Rimini, at the Gambalunga library “Signs of Peace” for students at LABA Academy

Communicate peace in wartime. Gambalunga Library is open to all forms of expression, eager to constantly update the communication codes with the public, to speak primarily to the younger generations, and welcomes “peace thoughts” from 1st year students among the libraries on the open shelf. Graphic Design Course at LABA Academy of Rimini. Under the guidance of teacher Cristina Serafini, the students worked on an institutional communication project inspired by the current war in Ukraine, where they processed signs and symbols learned by the masters of 20th century graphics or invented their own.

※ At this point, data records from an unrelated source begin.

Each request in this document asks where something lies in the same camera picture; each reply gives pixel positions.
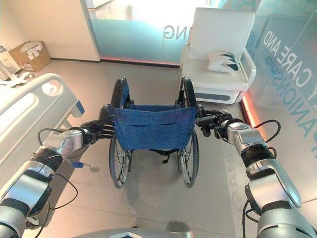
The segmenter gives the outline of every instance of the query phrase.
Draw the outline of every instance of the blue wheelchair seat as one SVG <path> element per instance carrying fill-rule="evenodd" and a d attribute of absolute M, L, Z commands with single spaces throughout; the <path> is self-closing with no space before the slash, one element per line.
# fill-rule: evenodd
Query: blue wheelchair seat
<path fill-rule="evenodd" d="M 110 107 L 114 132 L 123 150 L 183 149 L 194 129 L 196 107 L 129 105 Z"/>

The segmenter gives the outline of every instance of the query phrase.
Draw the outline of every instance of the white pillow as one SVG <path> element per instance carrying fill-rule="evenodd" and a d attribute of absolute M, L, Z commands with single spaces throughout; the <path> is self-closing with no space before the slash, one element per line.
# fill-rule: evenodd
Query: white pillow
<path fill-rule="evenodd" d="M 211 52 L 208 57 L 208 69 L 210 71 L 223 73 L 238 72 L 238 65 L 233 54 L 226 52 Z"/>

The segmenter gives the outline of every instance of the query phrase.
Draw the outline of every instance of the cushion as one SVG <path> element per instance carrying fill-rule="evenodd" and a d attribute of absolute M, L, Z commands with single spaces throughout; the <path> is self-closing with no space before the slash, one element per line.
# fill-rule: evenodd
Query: cushion
<path fill-rule="evenodd" d="M 192 80 L 194 87 L 234 91 L 248 89 L 248 82 L 242 74 L 239 64 L 237 74 L 213 72 L 207 67 L 208 61 L 190 60 L 184 75 Z"/>
<path fill-rule="evenodd" d="M 215 72 L 237 73 L 238 65 L 233 54 L 225 52 L 211 52 L 208 54 L 208 69 Z"/>

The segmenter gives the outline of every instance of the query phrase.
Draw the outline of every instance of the wheelchair wheel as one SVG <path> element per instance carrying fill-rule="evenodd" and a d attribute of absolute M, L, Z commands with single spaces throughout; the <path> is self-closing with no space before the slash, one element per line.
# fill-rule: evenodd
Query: wheelchair wheel
<path fill-rule="evenodd" d="M 185 149 L 178 152 L 179 166 L 186 187 L 192 187 L 195 183 L 199 167 L 199 147 L 195 131 Z"/>
<path fill-rule="evenodd" d="M 109 148 L 109 168 L 113 184 L 116 188 L 122 188 L 127 179 L 129 157 L 129 152 L 121 148 L 116 136 L 113 135 Z"/>

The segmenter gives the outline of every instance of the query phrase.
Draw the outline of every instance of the hospital bed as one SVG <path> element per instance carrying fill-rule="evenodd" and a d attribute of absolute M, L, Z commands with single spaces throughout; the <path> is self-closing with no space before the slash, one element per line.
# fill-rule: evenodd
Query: hospital bed
<path fill-rule="evenodd" d="M 80 101 L 56 74 L 16 88 L 0 85 L 0 187 L 38 149 L 41 129 L 71 128 L 69 116 L 83 113 Z M 44 131 L 42 140 L 49 133 Z"/>

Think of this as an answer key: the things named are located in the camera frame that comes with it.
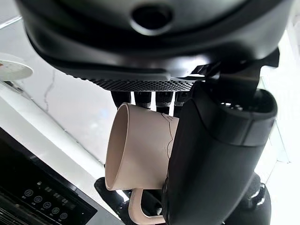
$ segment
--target beige mug
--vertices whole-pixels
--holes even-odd
[[[108,190],[133,192],[129,216],[140,225],[165,223],[163,216],[146,216],[141,208],[143,189],[161,189],[179,119],[123,103],[109,137],[105,184]]]

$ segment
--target mug rim
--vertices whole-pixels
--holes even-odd
[[[129,131],[129,103],[122,103],[121,106],[118,108],[117,110],[117,113],[115,115],[115,118],[113,120],[113,123],[112,123],[112,129],[111,129],[111,133],[110,133],[110,137],[109,137],[109,141],[108,141],[108,147],[107,149],[110,149],[111,145],[113,145],[113,141],[115,140],[115,137],[112,135],[113,132],[115,132],[115,129],[116,126],[117,126],[117,121],[119,121],[120,117],[118,116],[118,114],[120,113],[126,113],[126,118],[127,118],[127,122],[126,122],[126,136],[124,138],[124,144],[123,144],[123,148],[122,148],[122,155],[119,159],[118,162],[119,163],[119,166],[117,169],[113,169],[113,168],[105,168],[105,185],[106,185],[106,188],[108,190],[114,190],[114,185],[116,183],[116,180],[118,179],[119,175],[120,175],[120,168],[122,167],[123,165],[123,159],[124,159],[124,155],[125,155],[125,146],[126,146],[126,142],[127,142],[127,137],[128,137],[128,131]],[[107,151],[107,154],[106,154],[106,162],[108,160],[109,157],[112,157],[111,156],[112,154],[112,151]]]

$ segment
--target marble surface
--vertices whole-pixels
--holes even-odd
[[[32,49],[23,22],[0,29],[0,52],[25,60],[34,74],[17,83],[102,164],[116,107],[110,92],[54,69]]]

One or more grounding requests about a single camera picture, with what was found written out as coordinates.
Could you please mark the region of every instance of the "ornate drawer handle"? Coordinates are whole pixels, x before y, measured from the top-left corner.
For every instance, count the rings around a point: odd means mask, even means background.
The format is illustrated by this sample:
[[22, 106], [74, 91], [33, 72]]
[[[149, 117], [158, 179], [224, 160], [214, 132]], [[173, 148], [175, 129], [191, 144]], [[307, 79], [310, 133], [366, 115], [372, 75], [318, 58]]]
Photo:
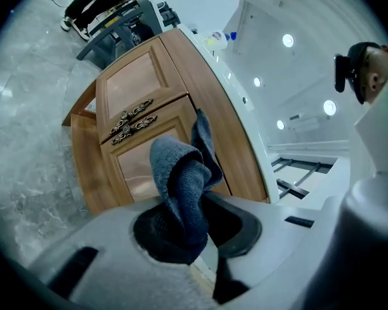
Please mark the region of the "ornate drawer handle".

Not really an exhibition or an exhibition essay, but a silent dialogue between books and visual characters that tell a desire for peace. This is how the artist Vittorio D’Augusta introduces them to the public in the accompanying text: “In the world, not far from us, in ancient and civilized Europe, the barbarism of a war is raging. Inside a library – in the Gambalunga Library in Rimini – thirteen posters, produced at an art academy, have no other function than to be a silent, ‘powerless’ testimony of a desire for peace. Their poetic and expressive dimension lies in their ‘impotence’, in the ‘silent uselessness’ of their presence. They are not ‘exhibited’, they do not manifest themselves in an ‘exhibition’ self-referential rhetoric. They are thoughts of peace, visual signs that lie on bookshelves; on the contrary, they are confused and interact with books, which have always been the most natural, authentic signs of civilization. “

Fredstegn_Vittorio D’Augusta, 30 May 2022

In the world, not far from us, inside ancient and civilized Europe, barbarism is raging with a war. Inside a library – in the Gambalunga Library in Rimini – thirteen posters, produced at an art academy, have no other function than to be a silent, “powerless” testimony to a desire for peace. Their poetic and expressive dimension lies in their “impotence”, in the “silent uselessness” of their presence. They are not “exhibited”, they do not manifest themselves in an “exhibition self-referential rhetoric”. They are thoughts of peace, visual signs that lie on bookshelves; on the contrary, they are confused and interact with books, which have always been the most natural, authentic signs of civilization.

In the face of war, art appears powerless, in fact, “appears”, it “seems” powerless. It was useless too Guernica: Picasso’s dramatic protest – his party against Franco’s dictatorship and the Nazi bombings of 1937 – certainly did not prevent World War II from breaking out two years later. But that cry and that dove have remained eternal symbols rooted in our collective memory, in our conscience, reminding us that every war renews the same ancient atrocities: death, rape, hunger, ruins. This time, too, the age-old “bread war”, the atavistic and barbaric weapon of famine, is added to the sophisticated technology of increasingly destructive and stupidly “intelligent” weapons.

With young eyes, the students of the poster writers, born in the millennium, who are confronted for the first time with the theme of war and with the raw images of the news, collect and deepen the memory of Guernica and the legacy of other artists and graphic designers who, like Albe Steiner, have transferred their bourgeois commitment to the forms of art. And it moves, in the students’ works, the new hope of peace, which we also discover in the naive but healthy, necessary, removal of a violent, outspoken expressionism which was present in the manual skills of the twentieth century and which does not belong their generation “digital”. For example, a Ukrainian student, author of a manifesto, confronted with the tragedy that directly involves her, seeks refuge in the flower-like forms of a soothing fantasy of freedom.

Today, May 30, another journalist died on the war front in Donbass: Frédéric Leclerc, 32, French. I suggest that this review of peace be dedicated to the heroic narrators of war, in vain protected by the inscription PRESS.

The memory of their authorship will find a natural home among books and library readers.